Normally around this time of year, Esther Alfonso-Luft's Virginia Key business would be renting hundreds of kayaks, paddleboards, and mountain bikes to adventuresome residents. The Virginia Key Outdoor Center would be hosting monthly slack-line meetups and moonlight paddling events.
Now she's nearly being pushed into bankruptcy because City of Miami garbage collectors have dumped "three to four acres" of stinking, congealing, leaking debris from Hurricane Irma onto the key, she says. The trash piles have grown taller than her building.
"There's construction debris, drywall, and I'm pretty sure I saw a refrigerator there," she tells New Times. "It all changes very rapidly. There's all sorts of plastic buckets, bags that look like they’re filled with something heavy, doors everywhere, lawn furniture, couches — anything you'd expect to find on the side of the road."

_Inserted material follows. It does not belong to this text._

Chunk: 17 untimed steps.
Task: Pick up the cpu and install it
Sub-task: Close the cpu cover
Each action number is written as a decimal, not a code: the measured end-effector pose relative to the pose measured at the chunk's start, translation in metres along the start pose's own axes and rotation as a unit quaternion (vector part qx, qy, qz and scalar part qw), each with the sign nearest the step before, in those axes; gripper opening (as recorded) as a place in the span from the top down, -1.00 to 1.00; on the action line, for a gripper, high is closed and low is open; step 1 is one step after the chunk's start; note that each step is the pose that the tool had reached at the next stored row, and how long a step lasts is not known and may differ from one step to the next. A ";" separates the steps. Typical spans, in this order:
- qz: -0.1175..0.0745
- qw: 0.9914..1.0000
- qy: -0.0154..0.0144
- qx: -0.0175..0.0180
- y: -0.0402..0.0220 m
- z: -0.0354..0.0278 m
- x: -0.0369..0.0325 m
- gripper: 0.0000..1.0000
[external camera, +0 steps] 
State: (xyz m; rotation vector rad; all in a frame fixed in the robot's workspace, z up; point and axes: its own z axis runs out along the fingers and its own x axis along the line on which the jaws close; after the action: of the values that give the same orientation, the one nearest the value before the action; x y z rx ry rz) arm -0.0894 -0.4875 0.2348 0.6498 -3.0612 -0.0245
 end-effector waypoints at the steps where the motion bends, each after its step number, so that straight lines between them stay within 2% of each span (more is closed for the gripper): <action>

As of 2007, Virginia Key — where Miami's segregated, "colored-only" beach could be found during the Jim Crow era — was as "desolate as a moonscape," according to the Miami Herald. But a seven-year, volunteer-led restoration effort turned the island off the Rickenbacker Causeway into a scenic getaway for outdoorsy types. A Visit Florida clip posted online (featuring Alfonso-Luft) shows people meditating on paddleboards and biking through trails next to some large iguanas. The key is also home to one of the few mountain-biking courses in town. How much of that remains under the gigantic trash pile is unclear.
"They're turning this park into a mud pit," Alfonso-Luft says. "This is a public space! Whatever they’re leaving behind here could be a toxic nightmare. I hope when the next mayor comes in, I hope he’ll make some significant changes."
Ken Russell, the City of Miami commissioner whose district includes Virginia Key, said he's aware of the growing debris pile but stressed that city waste officials have promised him they'll begin sorting out the mound by next week.
This year, Russell said, the city changed its garbage-collection rules after reanalyzing Federal Emergency Management Agency (FEMA) guidelines. Most debris left outside on the streets included both plant waste and trash items such as couch cushions and broken fences. The city decided to pick everything up without sorting it, use Virginia Key as a "FEMA transfer station," and then sort the garbage from the tree limbs after dumping everything in a massive pile. The trees will then be turned into mulch and compressed.
"I have been promised by admin that next week will begin removal of non-tree waste to a final landfill," Russell wrote to New Times yesterday evening. "And NOT leaving it on Virginia Key."
He said he didn't blame Alfonso-Luft for being upset — and added he's working on a way to get people bicycling through the park again in areas that are safe and free of debris and trucks.
According to Miami Today, local activists, including environmentalist Blanca Mesa, complained to city officials at the last Virginia Key Advisory Board meeting September 26.
"The number one focus is removing the storm debris from the streets, and debris from the yards,” Parks Department Director Kevin Kerwin responded, stressing again the park will be only temporarily used as a landfill.
According to the Miami Herald, other debris "staging sites" are located across Miami-Dade County, including one similarly garbage-stuffed area in Hialeah. But while environmentalists are upset that the FEMA sites might be infecting the soil, politicians have also been hit with a flood of complaints that city streets aren't getting cleaned up fast enough. Those grievances, naturally, have led to extra mounds of trash being flung into temporary landfills as fast as possible.
City officials also have a third concern: cash. FEMA reimburses city governments for storm-cleanup costs, but to qualify for emergency funding, cities must adhere to a highly specific set of rules and codes.
Still, activists say the decision to place a temporary landfill on Virginia Key, of all places, seems particularly upsetting. Alfonso-Luft says she's worried that any sorting or remediation process could take weeks, months, or even longer. And in that time, debris-collection trucks are churning over park land while random bits of waste leak into the soil.
"There's a smell of decomposing vegetation en masse," she says. "I’m sure they’ll clean up, but temporary can mean five years. In the meantime, I can't operate."
Her eyes fill with tears as she describes telling her employees to go home each day because the public park is virtually useless now and police block access to many formerly open areas.
"I'm sensitive that the debris has to go somewhere," she says. "But why not mulch in progress?" She questions why the city would agree to dump everything in a single location and sort it later — especially when residents are capable of sorting their own trash every other week of the year.
"In doing so, they've created an even greater hazard," she says. "And I’m paying for it more than most. The hardest thing was telling my staff that I couldn’t give them work. It's not because my business was damaged; if I fail because I had a bad business plan, that's on me. But that's not why I'm failing. The area used to be stunning, and now it's horrible. And the pile will be bigger by tomorrow."